I had kept a lot of my business contacts and was always talking about different ideas. A place that I travelled to quite a bit was India and I have a friend who owns a factory down there, we used to do textiles together. His textiles business had dwindled quite a bit. He lives down south in India there in the state of Kerala which is a really tropical part of India and it’s actually where pepper and other spices grow. He started talking to me about potentially selling this type of pepper corns called Tellicherry peppercorns, and originally I wasn’t interested. But he was a friend of mine who I had known forever so we kind of did this dance for a while and eventually I said send me some information about the pepper and I will do some research about it in the states and start looking into it for you and see if there is a market for it. But in my head it was like pepper is pepper.
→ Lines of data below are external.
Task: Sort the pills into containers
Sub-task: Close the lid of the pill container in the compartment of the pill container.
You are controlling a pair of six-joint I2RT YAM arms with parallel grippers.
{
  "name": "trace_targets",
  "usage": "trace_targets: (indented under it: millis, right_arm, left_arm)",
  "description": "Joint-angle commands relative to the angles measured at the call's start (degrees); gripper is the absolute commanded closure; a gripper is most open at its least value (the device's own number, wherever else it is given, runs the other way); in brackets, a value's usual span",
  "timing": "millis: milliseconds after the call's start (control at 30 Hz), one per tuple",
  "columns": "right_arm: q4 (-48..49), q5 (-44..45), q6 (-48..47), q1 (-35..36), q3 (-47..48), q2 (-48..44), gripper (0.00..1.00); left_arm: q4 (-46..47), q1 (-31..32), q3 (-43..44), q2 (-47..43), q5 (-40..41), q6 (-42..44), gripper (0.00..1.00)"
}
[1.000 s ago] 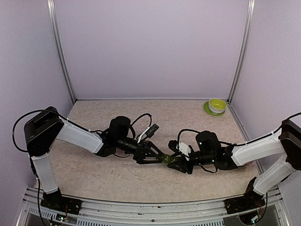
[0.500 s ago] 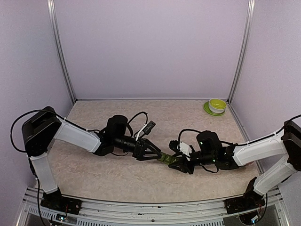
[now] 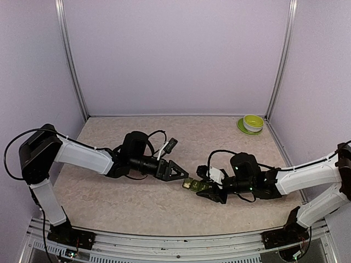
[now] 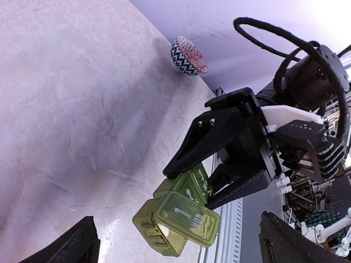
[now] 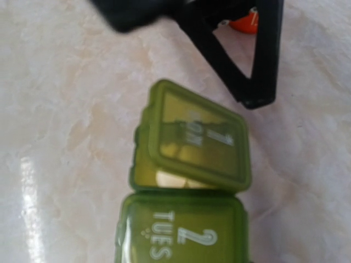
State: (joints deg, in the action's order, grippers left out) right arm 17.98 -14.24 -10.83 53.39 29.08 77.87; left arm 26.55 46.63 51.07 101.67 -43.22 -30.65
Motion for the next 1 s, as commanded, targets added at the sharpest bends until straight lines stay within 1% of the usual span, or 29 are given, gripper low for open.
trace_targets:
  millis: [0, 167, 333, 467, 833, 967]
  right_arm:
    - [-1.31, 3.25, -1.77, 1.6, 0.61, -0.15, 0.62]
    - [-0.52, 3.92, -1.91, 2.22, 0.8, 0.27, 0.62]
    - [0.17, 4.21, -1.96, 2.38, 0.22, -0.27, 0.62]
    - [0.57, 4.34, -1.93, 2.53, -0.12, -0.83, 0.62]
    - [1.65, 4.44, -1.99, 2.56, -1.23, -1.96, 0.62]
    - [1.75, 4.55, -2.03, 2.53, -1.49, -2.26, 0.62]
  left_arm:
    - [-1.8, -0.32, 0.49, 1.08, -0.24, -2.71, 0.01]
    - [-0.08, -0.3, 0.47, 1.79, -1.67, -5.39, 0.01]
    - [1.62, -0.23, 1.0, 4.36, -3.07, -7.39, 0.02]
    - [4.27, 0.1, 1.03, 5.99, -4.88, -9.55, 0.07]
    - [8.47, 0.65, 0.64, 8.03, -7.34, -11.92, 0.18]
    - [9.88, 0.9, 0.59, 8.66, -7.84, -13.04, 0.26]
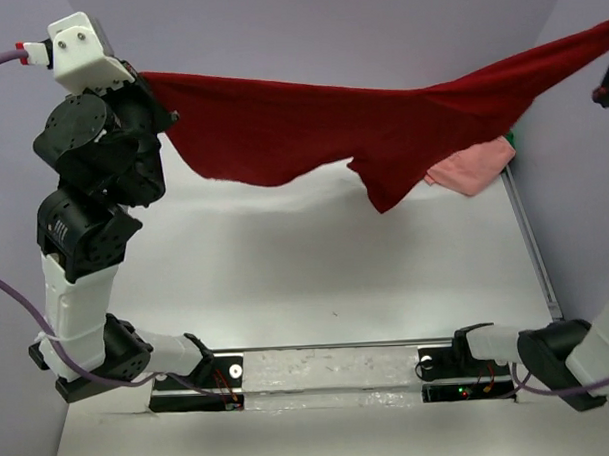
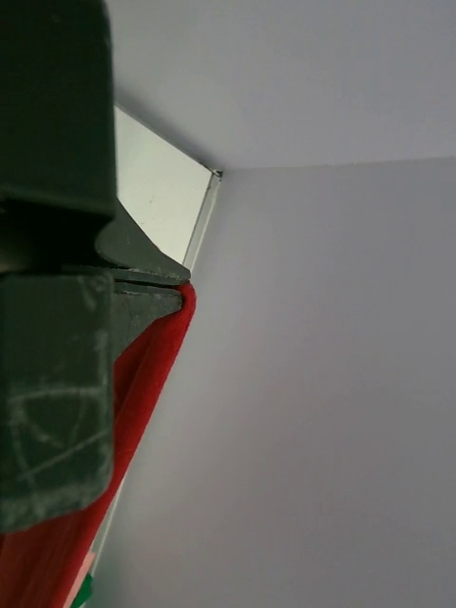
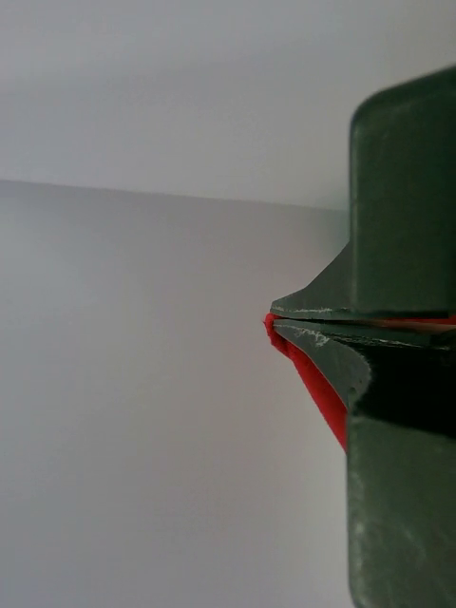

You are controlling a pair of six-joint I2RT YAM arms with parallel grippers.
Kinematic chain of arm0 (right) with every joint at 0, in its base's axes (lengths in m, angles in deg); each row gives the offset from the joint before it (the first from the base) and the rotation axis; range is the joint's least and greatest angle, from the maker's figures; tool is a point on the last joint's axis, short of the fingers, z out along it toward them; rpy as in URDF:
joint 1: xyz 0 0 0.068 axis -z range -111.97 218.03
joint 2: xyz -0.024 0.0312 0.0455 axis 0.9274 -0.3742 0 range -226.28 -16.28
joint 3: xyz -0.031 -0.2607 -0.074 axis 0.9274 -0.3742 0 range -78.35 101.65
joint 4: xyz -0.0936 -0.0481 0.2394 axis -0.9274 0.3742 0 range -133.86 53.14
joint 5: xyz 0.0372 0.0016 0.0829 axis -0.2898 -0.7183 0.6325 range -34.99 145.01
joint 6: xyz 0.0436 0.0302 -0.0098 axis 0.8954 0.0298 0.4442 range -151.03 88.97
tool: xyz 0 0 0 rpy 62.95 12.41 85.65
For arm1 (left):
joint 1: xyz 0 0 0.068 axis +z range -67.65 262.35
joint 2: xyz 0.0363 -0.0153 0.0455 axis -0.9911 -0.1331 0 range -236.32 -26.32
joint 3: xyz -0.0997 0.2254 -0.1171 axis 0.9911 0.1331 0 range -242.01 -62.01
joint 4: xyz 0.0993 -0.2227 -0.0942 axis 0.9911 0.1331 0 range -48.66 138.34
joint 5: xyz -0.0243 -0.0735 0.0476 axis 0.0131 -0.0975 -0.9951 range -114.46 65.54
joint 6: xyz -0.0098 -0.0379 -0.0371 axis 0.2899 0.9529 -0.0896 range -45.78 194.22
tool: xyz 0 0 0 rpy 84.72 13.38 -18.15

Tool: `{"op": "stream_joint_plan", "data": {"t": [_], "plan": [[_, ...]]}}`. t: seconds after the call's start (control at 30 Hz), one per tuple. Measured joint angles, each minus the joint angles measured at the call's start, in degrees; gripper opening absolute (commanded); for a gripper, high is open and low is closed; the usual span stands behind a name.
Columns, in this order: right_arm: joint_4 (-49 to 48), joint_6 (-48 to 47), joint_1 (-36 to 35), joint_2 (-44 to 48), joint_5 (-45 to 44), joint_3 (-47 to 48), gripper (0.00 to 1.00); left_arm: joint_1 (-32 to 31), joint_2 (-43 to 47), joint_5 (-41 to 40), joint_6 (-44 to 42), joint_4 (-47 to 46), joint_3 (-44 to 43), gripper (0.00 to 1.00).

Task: Fold and stack the t-shirts
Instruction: Flatten the tshirt out

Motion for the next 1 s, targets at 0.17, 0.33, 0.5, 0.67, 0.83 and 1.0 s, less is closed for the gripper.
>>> {"op": "stream_joint_plan", "data": {"t": [0.17,0.33,0.5,0.67,0.83,1.0], "plan": [[-2.29,-1.51,-3.06,7.85,-2.73,-0.24,0.00,-8.28,2.47,-8.81,-1.38,1.20,0.02,0.00],[-3.39,-2.05,-3.65,9.44,-3.82,-0.50,0.00,-17.53,4.39,-18.95,-7.43,-4.00,3.56,0.00],[-3.34,-2.80,-4.17,6.54,-4.42,-1.51,0.00,-20.92,6.27,-23.63,-16.98,-16.04,10.08,0.00],[-3.37,-4.17,-4.87,-3.45,-4.90,2.08,0.00,-17.27,0.28,-20.02,-18.49,-18.58,3.72,0.00],[-4.09,-6.10,-4.87,-16.20,-4.85,8.00,0.00,2.23,-11.50,-5.11,-9.14,-10.62,-9.16,0.00],[-6.05,-9.38,-4.87,-24.70,-4.55,8.13,0.00,16.15,-23.23,10.99,-2.67,-6.36,-13.16,0.00]]}}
It’s all the same and a commodity product so probably the last thing in the world I would want to go into because I just considered spice a commodity product.
My background is in marketing, merchandising and branding and I didn’t want to sell something that was just considered the same or try and convince somebody it was different, even if it was just the same as anything else out there. There’s plenty of spice companies here in the United States so I was like why would I want to get into that. He kind of kept after me and kept bringing it up over a series of weeks so I eventually said well, ok send me a sample. I figured that would get him off my back. And he sends me the sample of peppercorns. I’m not a chef, but I get this sample of peppercorns in a glass jar. I take them out and grind them into my hand and smell them. And it was the most beautiful smell. I mean it was like nothing I had ever smelled. It was nothing like pepper or what you would imagine.
Most of the spices here in the states you get in the grocery stores are what I’ve learned now are stale and sitting there forever. They have no aroma and very little flavour. So I smelled this beautiful smell and it was like wow, that’s really different. I had been trying to figure what to do with my life and I think I was ready to do something and yet I didn’t really know what and so I started thinking about it and then I took the pepper to some chefs here in chicago because I wanted to see if it was as good as I thought it was. Because again, I’m not a chef, so I needed to get validation from others to see if what he was sending me was really as special as I thought it was. They were like oh my god, this is amazing. So that gave me the confidence to move forward and I thought well, maybe I’ll call it Reluctant Trading because I was reluctant to go into business and that was an authentic story and you know I’m a big believer in if you’re going to go online or start a business then there should be a story behind it that is real and true. And the more you can tell your own story that is different from other people’s stories that will help people understand what you’re doing and that will be authentic and people really like authentic things.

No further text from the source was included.